Termination messages is given.
main.py
is program controller.
data_structure.py
in /data_structure
defines document objects and static statistic data we would use in building models and predicting class labels.
preprocess.py
in /data_preprocess
module is to read data from reuter-21578, parser text data, translate them into list of document objects which has the class labels and feature vector. Then, tokenize the words and construct a list of class labels and bag of terms.
metric.py
in /metric defines
importance metric for feature selection.
classifier.py
in /classifier
defines two classifiers: knn classifier and Naive Bayes classifier. Include fit(build) and predict methods.
mymethods.py
stores some self-defined methods.
I use regular expression to extract the content of each article and construct each news article as an object.

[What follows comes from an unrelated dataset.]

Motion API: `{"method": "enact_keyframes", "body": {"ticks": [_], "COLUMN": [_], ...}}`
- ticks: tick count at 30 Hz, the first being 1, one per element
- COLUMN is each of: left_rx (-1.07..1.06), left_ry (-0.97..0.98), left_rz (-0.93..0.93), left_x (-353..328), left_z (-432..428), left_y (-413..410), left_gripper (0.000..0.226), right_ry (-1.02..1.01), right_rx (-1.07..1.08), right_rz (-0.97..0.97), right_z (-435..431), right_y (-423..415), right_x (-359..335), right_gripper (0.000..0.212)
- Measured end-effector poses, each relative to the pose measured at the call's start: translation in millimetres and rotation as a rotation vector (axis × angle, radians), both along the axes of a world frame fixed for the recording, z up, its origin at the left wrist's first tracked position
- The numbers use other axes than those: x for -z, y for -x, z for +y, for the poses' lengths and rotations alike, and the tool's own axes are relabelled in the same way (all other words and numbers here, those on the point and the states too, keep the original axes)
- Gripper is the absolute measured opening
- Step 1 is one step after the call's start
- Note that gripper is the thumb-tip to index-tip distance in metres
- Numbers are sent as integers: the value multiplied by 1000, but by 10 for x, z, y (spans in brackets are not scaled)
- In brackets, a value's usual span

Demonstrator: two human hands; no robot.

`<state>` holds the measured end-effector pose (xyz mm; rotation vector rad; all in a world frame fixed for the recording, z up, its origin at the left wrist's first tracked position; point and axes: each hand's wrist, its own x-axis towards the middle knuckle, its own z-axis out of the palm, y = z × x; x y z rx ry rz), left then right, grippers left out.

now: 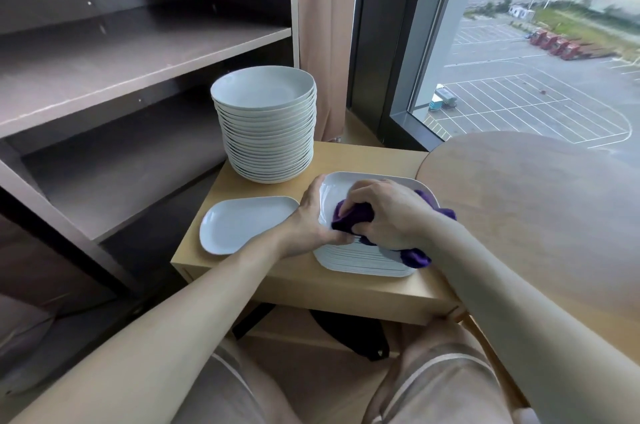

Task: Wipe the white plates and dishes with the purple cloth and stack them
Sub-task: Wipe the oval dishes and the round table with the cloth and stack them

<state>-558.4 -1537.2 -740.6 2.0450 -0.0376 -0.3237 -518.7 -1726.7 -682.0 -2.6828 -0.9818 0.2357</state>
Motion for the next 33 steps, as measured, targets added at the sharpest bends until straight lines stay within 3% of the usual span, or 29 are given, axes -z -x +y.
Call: {"method": "enact_keyframes", "body": {"ticks": [3, 9, 16, 25, 33], "left_rx": [3, -17, -113, -149, -138], "left_ry": [119, 179, 302, 297, 309], "left_rz": [40, -27, 4, 47, 44], "left_x": [-13, 27, 79, 51, 62], "left_z": [33, 11, -4, -4, -47], "left_y": [9, 38, 25, 60, 67], "left_gripper": [122, 108, 107, 105, 111], "right_ry": [-30, -141, -16, 165, 188], "right_rx": [-21, 94, 264, 291, 213], "right_rz": [-29, -195, -340, -339, -138], "right_z": [325, 411, 443, -314, -691], "right_y": [-15, -48, -129, -172, 30], "right_x": [46, 291, 306, 75, -27], "right_gripper": [25, 15, 29, 26, 25]}}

I use regular expression to find all string which only contains [a-z.-]. Convert text to a list of words.
Now, I don't lemmatize or stem the words.

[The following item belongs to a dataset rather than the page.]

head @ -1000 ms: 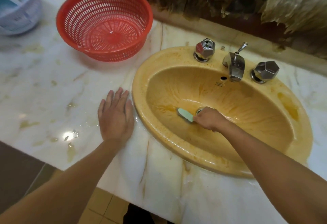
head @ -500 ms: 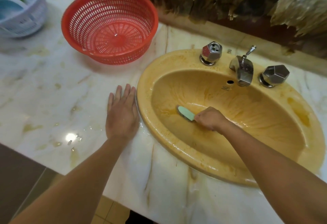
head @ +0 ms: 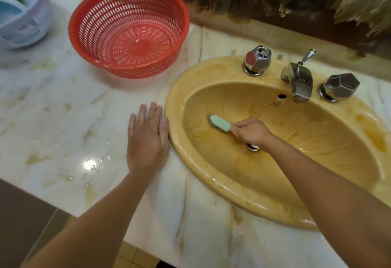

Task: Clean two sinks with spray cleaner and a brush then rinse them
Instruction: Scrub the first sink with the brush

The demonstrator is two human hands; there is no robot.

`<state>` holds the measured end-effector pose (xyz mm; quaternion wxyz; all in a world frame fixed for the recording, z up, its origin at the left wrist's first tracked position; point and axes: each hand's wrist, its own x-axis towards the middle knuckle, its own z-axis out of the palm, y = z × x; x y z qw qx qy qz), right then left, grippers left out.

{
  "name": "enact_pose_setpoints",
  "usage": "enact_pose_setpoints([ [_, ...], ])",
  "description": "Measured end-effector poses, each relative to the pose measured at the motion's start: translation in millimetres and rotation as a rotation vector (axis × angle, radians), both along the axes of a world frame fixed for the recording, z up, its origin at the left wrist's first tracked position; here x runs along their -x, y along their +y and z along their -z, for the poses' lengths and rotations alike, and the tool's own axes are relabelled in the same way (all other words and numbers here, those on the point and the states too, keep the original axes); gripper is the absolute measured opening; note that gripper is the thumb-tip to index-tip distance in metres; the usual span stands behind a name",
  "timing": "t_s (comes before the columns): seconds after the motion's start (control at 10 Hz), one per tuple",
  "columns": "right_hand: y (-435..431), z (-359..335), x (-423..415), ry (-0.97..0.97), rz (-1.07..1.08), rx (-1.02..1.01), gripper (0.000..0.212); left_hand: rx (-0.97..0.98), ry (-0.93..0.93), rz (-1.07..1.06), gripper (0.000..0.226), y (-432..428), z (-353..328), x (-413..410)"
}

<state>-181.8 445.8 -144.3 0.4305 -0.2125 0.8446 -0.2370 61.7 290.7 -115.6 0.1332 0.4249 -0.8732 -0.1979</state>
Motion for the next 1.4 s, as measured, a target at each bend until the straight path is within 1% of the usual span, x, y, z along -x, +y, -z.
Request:
enact_pose_setpoints([
  [0.1, 1.3, -4.6, -0.5, -0.186, -0.241, -0.122, 0.017, -0.001, -0.001, 0.000, 0.058, 0.0, 0.2, -0.5],
  [0.2, -0.4, -1.3, 3.0, 0.115, -0.113, 0.008, 0.021, -0.003, -0.001, -0.003, 0.057, -0.7, 0.6, -0.4],
  [0.3, 0.7, -1.0, 6.8, 0.025, -0.175, -0.034, 0.019, -0.004, 0.000, -0.003, 0.057, -0.6, 0.5, 0.2],
  [0.4, 1.4, -4.6, 3.4, -0.019, -0.270, -0.085, 0.019, -0.003, 0.006, -0.004, 0.057, -0.8, 0.1, 0.0],
  [0.5, 1.1, -3.1, 10.3, 0.223, -0.139, -0.009, 0.021, -0.003, 0.003, -0.008, 0.057, -0.3, -0.1, 0.7],
  [0.6, 3.7, -3.8, 9.4, 0.087, -0.332, -0.121, 0.022, -0.003, 0.003, -0.006, 0.057, -0.6, -0.3, 0.9],
  [0.7, 6.1, 2.4, 11.5, 0.397, -0.093, 0.021, 0.027, -0.005, 0.002, -0.012, 0.058, -0.1, -0.8, 1.0],
  [0.8, 8.9, 9.2, 12.9, 0.328, -0.198, -0.035, 0.029, -0.007, 0.003, -0.012, 0.058, -0.1, -1.0, 1.2],
  [0.9, 12.9, 7.2, 16.3, 0.483, -0.158, -0.009, 0.031, -0.013, 0.006, -0.011, 0.058, -0.2, -1.1, 1.4],
  [1.0, 13.2, 7.2, 16.5, 0.568, -0.228, -0.080, 0.031, -0.016, 0.016, -0.013, 0.057, 0.0, -0.8, 0.9],
  [1.1, 18.3, 6.4, 18.7, 0.600, -0.241, -0.063, 0.032, -0.018, 0.024, -0.014, 0.058, -0.6, 0.1, 1.0],
  [1.2, 21.7, 5.0, 17.7, 0.765, -0.189, -0.037, 0.034, -0.019, 0.025, -0.015, 0.058, -1.3, 0.6, 0.8],
  [1.3, 24.8, 2.6, 13.6, 0.713, -0.282, -0.200, 0.034, -0.014, 0.027, -0.014, 0.058, -1.6, 0.7, 0.5],
  [1.4, 33.5, 3.0, 19.5, 0.825, -0.202, -0.060, 0.030, -0.014, 0.027, -0.015, 0.058, -1.3, 0.7, 0.5],
])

In this procedure, I combine chi square, term frequency and information entropy to do feature selection.
The formula is ichi[term][class] = chi_2[term][class] * tf_class[term][class] * entropy[term][class] * beta[term][class]

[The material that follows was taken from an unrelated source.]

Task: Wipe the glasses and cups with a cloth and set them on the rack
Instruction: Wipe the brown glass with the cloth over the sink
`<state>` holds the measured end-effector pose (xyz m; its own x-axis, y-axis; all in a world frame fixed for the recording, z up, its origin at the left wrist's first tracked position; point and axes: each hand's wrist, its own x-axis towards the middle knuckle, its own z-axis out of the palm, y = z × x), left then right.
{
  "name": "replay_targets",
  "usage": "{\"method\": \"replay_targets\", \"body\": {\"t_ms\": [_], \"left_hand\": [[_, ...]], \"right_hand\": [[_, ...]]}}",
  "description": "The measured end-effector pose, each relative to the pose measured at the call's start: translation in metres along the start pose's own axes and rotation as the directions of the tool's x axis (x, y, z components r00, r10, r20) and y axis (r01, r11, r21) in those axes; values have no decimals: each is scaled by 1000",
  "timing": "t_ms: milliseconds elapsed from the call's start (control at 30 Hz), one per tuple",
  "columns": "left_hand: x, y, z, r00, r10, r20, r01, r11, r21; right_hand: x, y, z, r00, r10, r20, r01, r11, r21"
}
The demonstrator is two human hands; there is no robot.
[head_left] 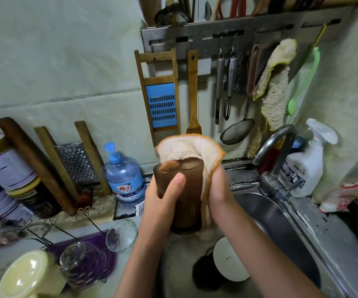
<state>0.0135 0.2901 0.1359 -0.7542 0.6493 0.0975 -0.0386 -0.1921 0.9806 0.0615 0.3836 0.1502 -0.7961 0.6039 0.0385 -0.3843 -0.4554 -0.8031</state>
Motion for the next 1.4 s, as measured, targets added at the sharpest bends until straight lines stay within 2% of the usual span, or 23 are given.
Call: {"method": "replay_targets", "body": {"t_ms": [100, 133, 167, 200, 267, 300, 333, 400, 433, 533, 633, 700, 800, 900, 967, 1067, 1167, 1300, 1400], "left_hand": [[4, 1, 2, 999, 18, -33, -18, 1000, 22], [6, 2, 2, 998, 18, -63, -17, 1000, 17], [7, 1, 2, 997, 23, -78, -21, 1000, 24], [9, 1, 2, 996, 37, -81, -34, 999, 37], [10, 1, 2, 994, 77, -84, -73, 996, 45], [10, 0, 1, 993, 74, -93, -71, 997, 45], [10, 0, 1, 994, 51, -99, -47, 998, 45], [8, 2, 0, 996, -8, -85, 10, 999, 32], [9, 3, 0, 997, -36, -68, 39, 999, 31], [13, 8, -1, 998, -34, -53, 39, 996, 86], [18, 3, -3, 984, 136, -116, -90, 939, 331], [13, 4, 1, 955, 214, -205, -109, 897, 429], [4, 1, 12, 952, 200, -230, -98, 914, 393], [-9, -2, 24, 978, 179, -111, -136, 939, 315], [-12, -1, 28, 979, 179, -98, -152, 960, 235], [-10, 5, 25, 994, 64, -86, -57, 996, 73], [-6, 8, 17, 998, -54, 35, 54, 998, -15], [-7, 6, 14, 996, -42, 84, 40, 999, 32], [-9, 3, 15, 997, -20, 71, 20, 1000, -5]], "right_hand": [[-8, 6, 5, 993, 39, -110, -44, 998, -35], [-14, 12, 7, 992, 6, -123, -16, 996, -86], [-25, 18, 10, 992, -70, -100, 51, 981, -189], [-34, 26, 10, 981, -182, -66, 149, 928, -342], [-41, 40, 8, 944, -330, 21, 295, 810, -506], [-40, 40, 8, 941, -337, 16, 299, 813, -499], [-36, 37, 8, 958, -288, -13, 258, 876, -408], [-27, 26, 7, 995, -76, -70, 63, 983, -172], [-23, 18, 6, 997, 22, -69, -29, 994, -104], [-18, 12, 0, 986, 135, -102, -145, 984, -100], [-11, 12, 6, 962, 114, -246, -162, 969, -187], [-4, 22, 7, 944, 64, -323, -142, 965, -222], [-4, 26, 7, 917, -27, -399, -98, 952, -290], [-8, 17, 1, 908, -178, -380, -4, 903, -431], [-8, 15, -5, 912, -229, -342, 31, 867, -497], [-6, 11, -9, 919, -170, -357, 24, 925, -380], [-6, 1, -7, 943, -104, -315, 23, 968, -250], [5, -13, -6, 989, 42, -140, -64, 986, -154], [2, -13, 3, 985, 65, -161, -95, 977, -189]]}}
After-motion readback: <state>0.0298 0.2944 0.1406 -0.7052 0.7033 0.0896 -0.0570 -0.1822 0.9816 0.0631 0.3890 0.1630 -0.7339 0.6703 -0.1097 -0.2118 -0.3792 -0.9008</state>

, and I use ichi[term] = argmax{ichi[term][class]}
as metric of term importance.
chi_2[term][class]
is chi square test for term in a class.tf_class[term][class]
isterm frequency / documents num
in a class.entropy[term][class]
is information entropy.p = tf(t, dj) / tf(t, ci)
Sort the words by ichi value and we get a list of words in decreasing order of importance for classification.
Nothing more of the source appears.